When Tchrakian said Wallace’s arrangements with the official assignee in bankruptcy would end in March next year, Judge Linnane said he could not make any new arrangement because he is still tied to the official assignee (who is not opposing the banks application for possession of the Clontarf property.)
She said Wallace had made it quite crystal clear he would be taken out of the property in a box. He is said to have threatened to burn down a house that a bank had a security in.
Barrister Brian Conroy, who appeared with David Martin of Gore and Grimes Solicitors for the bank, was asked by the court to open all sworn affidavits by the bank and Wallace as to the detailed history of the case.
The judge had earlier been told there was no sustainable solution to Wallace’s debt that did not involve his residence in Clontarf being sold.
Judge Linnane, granting the bank an order for possession of the property said the evidence was clear that he had defaulted on repayments on the €825,000 mortgage he had used to purchase No 13.
She said the High Court had been told in the bankruptcy proceedings that he owed €30million in secured and unsecured debts to creditors and had accepted the default situation regarding his Clontarf loan.
She said the Clontarf property was now in negative equity. Arrears now totalled €111,258 and 61c and the overall debt to the bank was €955,044.

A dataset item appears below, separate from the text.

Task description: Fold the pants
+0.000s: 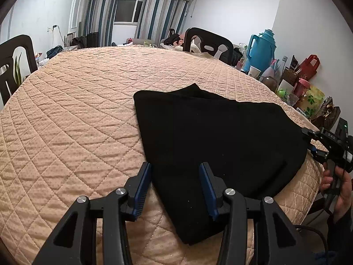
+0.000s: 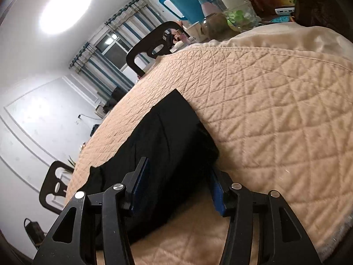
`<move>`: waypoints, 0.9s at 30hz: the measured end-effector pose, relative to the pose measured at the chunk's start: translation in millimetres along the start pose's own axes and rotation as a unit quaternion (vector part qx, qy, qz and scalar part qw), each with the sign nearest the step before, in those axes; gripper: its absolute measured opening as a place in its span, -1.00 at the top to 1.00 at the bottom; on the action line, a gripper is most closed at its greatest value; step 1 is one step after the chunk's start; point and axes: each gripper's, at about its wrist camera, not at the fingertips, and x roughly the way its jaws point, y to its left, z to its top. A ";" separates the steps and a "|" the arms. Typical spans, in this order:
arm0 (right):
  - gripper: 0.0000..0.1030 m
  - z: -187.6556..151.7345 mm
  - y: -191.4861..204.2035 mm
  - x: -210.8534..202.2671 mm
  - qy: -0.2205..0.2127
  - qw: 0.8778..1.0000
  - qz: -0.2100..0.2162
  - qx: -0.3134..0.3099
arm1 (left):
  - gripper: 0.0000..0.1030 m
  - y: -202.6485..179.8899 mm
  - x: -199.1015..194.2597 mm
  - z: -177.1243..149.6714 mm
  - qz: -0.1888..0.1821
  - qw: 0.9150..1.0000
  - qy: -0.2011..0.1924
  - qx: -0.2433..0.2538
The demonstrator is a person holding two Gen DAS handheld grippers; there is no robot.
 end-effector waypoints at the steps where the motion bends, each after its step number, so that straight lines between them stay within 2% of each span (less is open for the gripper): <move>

She awarded costs against Wallace saying he had contributed to the legal costs bill by refusing to co-operate with the bank and had told them he would fight them tooth and nail until the end.
Judge Linnane also criticised Wallace for having recently sworn an affidavit over the phone from Strasbourg, something she felt would have been more properly carried out in a face-to-face meeting with his lawyers.
She felt the two main points put forward by Wallace’s legal team had no merit. Wallace did not appear in court today.